I have a fairly simple philosophy when it comes to cameras. Which camera gives me the images I think look best. I don't care what others think. I don't care what the internet test scores are. I have no particular loyalty to Canon. The only camera company I would have any sense of emotional attachment to would be Olympus (my first camera was an OM-1).

All that said, when I needed a replacement for my 300D, I tried out some alternatives. I tried the Olympus EM-5, the Canon 6D, and the Canon SL1. I returned the EM-5 and got the Olympus EM-1. I liked both Olympus offerings, especially the size. I thought the EVF was much better than expected. But ultimately, the IQ was not as good as the Canons (either one). Eventually I tried the Sony A7 and the A7 II. I really liked the size (compared to the 6D), but the IQ was not to my liking. I preferred the Canons. The Sony lenses were very poor and the EVF was nowhere as good as the the Olympus, either, but if the IQ was better (or even equal to) the 6D, I would have considered keeping the Sony and sold the Canon.

So my advice (which seems to be a no-brainer) (insert joke here if desired) is until you actually try these other brands and compare, don't assume the other camera makers are doing a better job.


----------



## neuroanatomist (Aug 5, 2015)

dak723 said:


> ...don't assume the other camera makers are doing a better job.

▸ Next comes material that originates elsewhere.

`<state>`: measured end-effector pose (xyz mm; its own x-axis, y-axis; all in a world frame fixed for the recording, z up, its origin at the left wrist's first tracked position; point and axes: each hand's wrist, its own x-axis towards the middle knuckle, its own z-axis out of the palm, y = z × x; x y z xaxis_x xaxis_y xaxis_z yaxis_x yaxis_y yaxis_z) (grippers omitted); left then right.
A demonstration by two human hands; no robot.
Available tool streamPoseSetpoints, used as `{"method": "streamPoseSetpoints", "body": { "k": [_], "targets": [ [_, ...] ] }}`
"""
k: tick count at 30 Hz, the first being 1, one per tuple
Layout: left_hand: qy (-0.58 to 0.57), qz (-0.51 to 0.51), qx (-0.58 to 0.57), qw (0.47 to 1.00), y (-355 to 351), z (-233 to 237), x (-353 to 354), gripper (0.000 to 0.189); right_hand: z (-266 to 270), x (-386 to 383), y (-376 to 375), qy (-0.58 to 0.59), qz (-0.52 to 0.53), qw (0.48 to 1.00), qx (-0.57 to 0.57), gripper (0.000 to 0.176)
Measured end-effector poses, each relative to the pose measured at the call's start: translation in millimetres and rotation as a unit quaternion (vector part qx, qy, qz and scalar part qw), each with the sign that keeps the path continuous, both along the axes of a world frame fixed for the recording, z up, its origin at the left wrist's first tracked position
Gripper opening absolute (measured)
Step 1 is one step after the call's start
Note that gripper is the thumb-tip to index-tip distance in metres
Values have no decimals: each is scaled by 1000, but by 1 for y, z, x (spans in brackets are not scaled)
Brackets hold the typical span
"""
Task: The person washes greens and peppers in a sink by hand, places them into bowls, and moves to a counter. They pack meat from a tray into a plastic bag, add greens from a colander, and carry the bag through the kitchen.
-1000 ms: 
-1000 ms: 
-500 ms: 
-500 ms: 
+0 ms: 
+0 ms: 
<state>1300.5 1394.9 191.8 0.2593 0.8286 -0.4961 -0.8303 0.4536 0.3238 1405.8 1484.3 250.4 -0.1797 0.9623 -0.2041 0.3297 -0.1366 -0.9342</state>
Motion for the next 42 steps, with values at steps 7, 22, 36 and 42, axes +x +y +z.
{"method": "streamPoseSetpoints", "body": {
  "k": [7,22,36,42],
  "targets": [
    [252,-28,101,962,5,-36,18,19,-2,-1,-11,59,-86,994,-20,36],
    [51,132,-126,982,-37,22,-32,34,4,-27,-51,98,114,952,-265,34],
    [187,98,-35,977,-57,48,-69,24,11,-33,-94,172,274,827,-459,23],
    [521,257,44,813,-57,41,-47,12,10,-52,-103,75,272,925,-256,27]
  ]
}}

Oh, puhhhleeeez. All you need to do is look at DxOMark to see that _everyone_ makes better cameras than Canon.


----------



## AvTvM (Aug 6, 2015)

neuroanatomist said:


> AvTvM said:
> 
> 
> > neuroanatomist said:
> ...



Had Canon brought a kick-ass APS-C and FF mirrorless system (bodies + native lenses) to market before or shortly after Sony did then Sony would have made such a liss in their stills imaginh business, that they could nit easily have covered it with any profits from phone sensors or game consoles. Their stills imaging department would have been closed within a year and a half.


----------



## fragilesi (Aug 8, 2015)

AvTvM said:


> Had Canon brought a kick-ass APS-C and FF mirrorless system (bodies + native lenses) to market before or shortly after Sony did then Sony would have made such a liss in their stills imaginh business, that they could nit easily have covered it with any profits from phone sensors or game consoles. Their stills imaging department would have been closed within a year and a half.



Jeez, it's really that easy to produce a whole system (bodies and native lenses) . . . 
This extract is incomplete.